2 Temmuz 2022 tarihinde yayınlanmıştır.
NUTK-İ ŞERÎF
Bu ne derddir 'aceb dermân belirmez
Yâ bu ne yâredir zahmı belirmez
Benim gönlüm 'aceb 'aşkdan usanmaz
Varır 'aşka düşer hiç bana tanmaz
Döner gönlüm bana öğüt verir hoş
'Âşık olan gönül 'aşkdan usanmaz
'Âşık ki câna kaldı 'âşık olmaz
Cânın terk etmeyen ma'şûku bulmaz
'Aşk bâzârıdır bu cânlar satılır
Satarım cânımı hiç kimse almaz
'Âşık bir kişidir bu dünyâ mâlın
Âhiret korkusun bir çöpe saymaz
Bu dünyâdan âhiretden içerü
'Âşıkın yeri vâr kimse ne bilmez
'Âşık öldü deyû salâ verirler
Ölen hayvân durur 'âşıklar ölmez
'Âşıklar meydânı 'arşdan yücedir
Çalarlar çevgânı topu belirmez
Beğim 'ârif isen yürü yolunca
Bunda başlar yiter kanlar sorulmaz
Erenler kapusu Hazret kapusu
Bu tapuya gelen mahrûm gönülmez
Yûnus bu deryâya gark oldu gitdi
Geri gelmekliğe 'aklı dirilmez
Yûnus Emre
Kuddise Sırruh
NAĞME-İ AŞK
Bu Uşşak ilâhîde güfte dîvândaki metinden biraz farklı. Aradan uzun yıllar geçince birçok nutukların bu gibi değişikliklere uğradığını görüyoruz. Bu da gâyet tabiîdir.

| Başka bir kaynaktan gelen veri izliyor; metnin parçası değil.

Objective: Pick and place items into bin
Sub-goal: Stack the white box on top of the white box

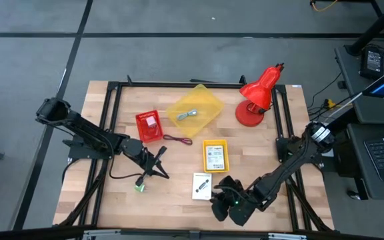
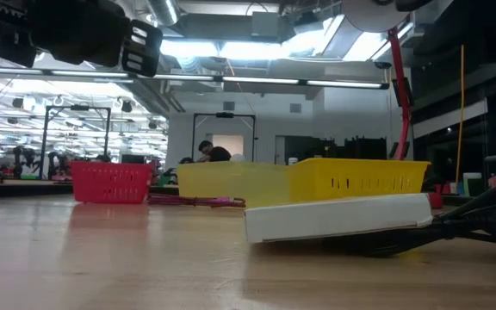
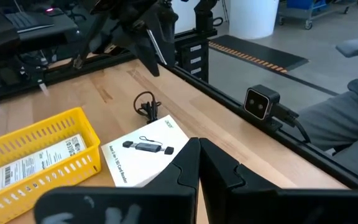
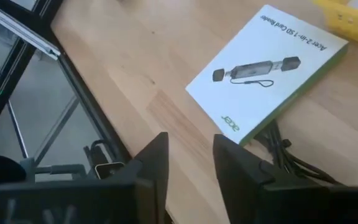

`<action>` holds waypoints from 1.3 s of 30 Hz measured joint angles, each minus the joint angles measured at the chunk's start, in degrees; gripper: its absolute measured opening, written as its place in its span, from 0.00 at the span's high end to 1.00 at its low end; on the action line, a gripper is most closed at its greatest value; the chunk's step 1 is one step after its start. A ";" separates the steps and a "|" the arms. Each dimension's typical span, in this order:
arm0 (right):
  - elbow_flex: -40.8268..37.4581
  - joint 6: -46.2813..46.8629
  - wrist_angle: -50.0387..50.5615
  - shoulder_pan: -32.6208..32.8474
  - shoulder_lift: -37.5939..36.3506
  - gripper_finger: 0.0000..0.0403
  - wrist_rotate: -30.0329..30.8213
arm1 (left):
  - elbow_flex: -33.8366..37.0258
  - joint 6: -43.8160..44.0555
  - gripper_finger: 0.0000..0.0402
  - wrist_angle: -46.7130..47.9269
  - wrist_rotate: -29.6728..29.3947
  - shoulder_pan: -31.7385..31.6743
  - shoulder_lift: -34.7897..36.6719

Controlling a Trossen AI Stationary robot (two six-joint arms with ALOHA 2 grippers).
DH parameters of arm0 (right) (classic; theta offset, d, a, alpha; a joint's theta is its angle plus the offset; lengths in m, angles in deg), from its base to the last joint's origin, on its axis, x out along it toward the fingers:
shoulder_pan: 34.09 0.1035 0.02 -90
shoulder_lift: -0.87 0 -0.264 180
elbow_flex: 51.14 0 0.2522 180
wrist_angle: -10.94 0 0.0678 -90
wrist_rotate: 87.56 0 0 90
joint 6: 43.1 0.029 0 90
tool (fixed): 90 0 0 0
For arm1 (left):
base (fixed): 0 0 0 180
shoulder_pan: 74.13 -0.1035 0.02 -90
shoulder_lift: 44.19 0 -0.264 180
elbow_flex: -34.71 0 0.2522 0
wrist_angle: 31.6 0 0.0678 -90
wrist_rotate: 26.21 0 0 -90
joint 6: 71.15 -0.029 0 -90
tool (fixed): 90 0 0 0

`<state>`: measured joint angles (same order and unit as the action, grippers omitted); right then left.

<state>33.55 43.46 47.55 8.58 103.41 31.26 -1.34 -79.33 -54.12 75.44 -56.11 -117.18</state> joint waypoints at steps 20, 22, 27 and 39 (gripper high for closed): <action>-0.08 0.36 3.71 -2.56 0.40 0.67 -3.51 | 0.00 1.51 0.99 0.02 0.01 0.00 0.02; -0.08 0.39 3.66 -2.60 1.16 0.67 -3.96 | 0.00 1.61 0.99 0.04 0.01 0.00 0.02; -0.08 0.53 3.19 -3.32 3.53 0.67 -8.17 | 0.00 1.59 0.99 0.04 0.03 0.00 0.02; -0.10 0.20 3.93 -5.12 5.57 0.67 -9.16 | 0.00 1.61 0.99 0.06 0.03 0.00 0.02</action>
<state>33.45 43.66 51.48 3.46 108.98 22.10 -1.34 -77.72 -54.06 75.47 -56.11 -117.15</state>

Bu 'akl u fikr ile Mevlâ bulunmaz
Bu ne yâredir ki zahmı bulunmaz
Kamunun derdine dermân bulunur
Şu benim derdime dermân bulunmaz
'Aşkın pazârında cânlar satılır
Satarım cânımı alan bulunmaz
Yûnus öldü deyü salâ verirler
Ölen hayvân imiş 'âşıklar ölmez
Bu ilâhînin bir husûsiyyeti de eskiden dervîşlerin ve bilhassa meşâyihin cenâzelerinde okunması idi.